Dad's Gaming Addiction
Those wishing to see the full review (pictures included) can do so at the following page:
A full list of my board game reviews can be found on the same site here:
I was thrilled when this one came in the mail early…I just couldn’t say no to a cooperative Star Trek board game. With all of the board game reviews I’ve been doing lately, I’m starting to think that I might have a problem. Nahhh…
Star Trek Expeditions: 1-4 Players, Ages 12+, Average Play Time: 60-90 Minutes. HeroClix Expansion Increases Player Limit To 5.
Star Trek Expeditions is a four player cooperative board game that pits the players against both a ticking clock and ever-growing issues that are developing on the planet Nibia. Players pick one of four characters: Kirk, Spock, McCoy, or Uhura. They can choose to play as multiple characters if they are flying solo or playing with a friend. Each of them have their own strengths that help them complete missions in the form of Captain’s Log cards on the planet surface. Your goal is to complete the three main missions while staving off a mean looking Klingon battle cruiser in orbit. You’ll also be able to complete side missions on the planet that provide various bonuses.
This game is sharp looking…I was really drawn in by the high production values. Each figure is painted in detail and has a Clix base that moves / rotates to show different stats, depending on how damaged or injured a ship or character is. The Enterprise will slowly lose values to its shields and weapons while characters will lose how many points they can put toward missions that pop up on the planet surface. Luckily, there are cards and abilities that allow all involved to heal or repair in some way, shape, or form.
The Enterprise has stats for shields, long-range weapons, and short-range weapons. These values decrease as the ship takes damage. The base can be rotated to increase or decrease the ship's condition. The Klingon vessel works in the same manner.

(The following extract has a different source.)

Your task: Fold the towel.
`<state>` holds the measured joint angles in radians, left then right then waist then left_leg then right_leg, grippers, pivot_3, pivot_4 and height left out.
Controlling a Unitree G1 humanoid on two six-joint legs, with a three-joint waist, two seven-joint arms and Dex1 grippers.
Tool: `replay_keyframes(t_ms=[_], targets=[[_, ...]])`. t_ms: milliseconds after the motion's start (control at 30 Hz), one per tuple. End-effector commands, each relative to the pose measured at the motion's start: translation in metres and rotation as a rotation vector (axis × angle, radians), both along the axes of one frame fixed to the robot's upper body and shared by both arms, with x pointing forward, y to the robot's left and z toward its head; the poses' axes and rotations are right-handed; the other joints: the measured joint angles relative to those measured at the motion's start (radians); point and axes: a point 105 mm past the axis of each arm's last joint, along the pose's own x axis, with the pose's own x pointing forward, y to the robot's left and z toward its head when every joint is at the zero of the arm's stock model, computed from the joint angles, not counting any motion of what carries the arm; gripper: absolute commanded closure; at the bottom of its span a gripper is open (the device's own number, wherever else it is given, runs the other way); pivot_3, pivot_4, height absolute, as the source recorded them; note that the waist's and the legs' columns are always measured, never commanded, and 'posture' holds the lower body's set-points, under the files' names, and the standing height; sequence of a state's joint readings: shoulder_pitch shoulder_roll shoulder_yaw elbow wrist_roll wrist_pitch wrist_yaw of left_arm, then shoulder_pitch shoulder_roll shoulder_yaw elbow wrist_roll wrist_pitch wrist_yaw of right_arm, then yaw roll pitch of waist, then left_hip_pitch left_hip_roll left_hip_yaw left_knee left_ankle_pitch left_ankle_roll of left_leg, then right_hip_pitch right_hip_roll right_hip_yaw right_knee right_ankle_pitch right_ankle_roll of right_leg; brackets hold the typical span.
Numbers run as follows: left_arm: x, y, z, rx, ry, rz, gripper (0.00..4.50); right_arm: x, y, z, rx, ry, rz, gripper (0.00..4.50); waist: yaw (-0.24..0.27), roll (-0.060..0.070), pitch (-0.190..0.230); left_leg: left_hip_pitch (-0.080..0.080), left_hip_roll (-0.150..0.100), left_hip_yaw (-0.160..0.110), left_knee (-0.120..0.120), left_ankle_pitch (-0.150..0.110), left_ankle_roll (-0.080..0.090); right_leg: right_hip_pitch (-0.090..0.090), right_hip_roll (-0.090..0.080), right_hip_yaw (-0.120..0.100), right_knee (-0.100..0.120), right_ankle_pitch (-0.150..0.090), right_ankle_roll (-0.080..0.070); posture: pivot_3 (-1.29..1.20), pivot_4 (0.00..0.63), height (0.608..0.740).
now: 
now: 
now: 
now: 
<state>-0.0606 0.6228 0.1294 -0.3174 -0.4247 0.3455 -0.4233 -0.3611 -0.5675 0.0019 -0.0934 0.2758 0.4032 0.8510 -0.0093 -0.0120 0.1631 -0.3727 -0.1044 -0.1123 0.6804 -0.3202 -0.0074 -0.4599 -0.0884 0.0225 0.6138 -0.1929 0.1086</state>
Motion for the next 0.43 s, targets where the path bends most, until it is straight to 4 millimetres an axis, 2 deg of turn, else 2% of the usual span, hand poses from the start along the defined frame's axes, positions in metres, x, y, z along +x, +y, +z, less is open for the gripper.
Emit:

Out of everything that came in the box, I was really only disappointed with one thing…the manual. In some places it can be very vague and I had to watch a few YouTube videos to understand some of the mechanics. I’ll include the basics below for your reference to give you an idea of how the setup and gameplay works.
On the top of the board going left and right is a numeric track that goes into the negative as you go left and positive as you go right. On this track, the Enterprise and Klingon vessel will be battling throughout the game and jockeying for position. The Klingon vessel starts on the +7 value on the far right of the track and has powerful short-range weapons, so players may opt to move the Enterprise to the left from its starting point on the “0″ value into the negatives. This keeps the Enterprise out of range from short-range attacks but players lose points at the end of the game if the Enterprise is on one of the negative spaces. As players draw cards and perform missions, the Klingon ship will move toward the Enterprise and attempt to destroy it.
On the right side of the board going up and down is the Stardate track. As players draw Stardate cards, they may be prompted to move the Stardate token along the track. Once the token reaches 30, the game is over, signaling that Klingon forces have arrived. Players must attempt to finish all three main missions / quest lines before this happens.
Players take turns performing actions on both the ship and on the planet surface. Since this is a cooperative game, players may suggest actions or inform others on what they plan to do. The number of actions players can take on their turn depends on the value listed on the Stardate card. A Stardate card is drawn once at the beginning of each turn and is resolved before players take their actions. The Stardate card not only lists how many actions a player can take, but lists events the players must resolve such as a Klingon attack or a character taking damage. Further, there are three difficulty colors on the card…players decide which level of difficulty they will be facing at the beginning of the game. Players only resolve the blue event on easy, yellow and blue on medium, and red, yellow, and blue on hard.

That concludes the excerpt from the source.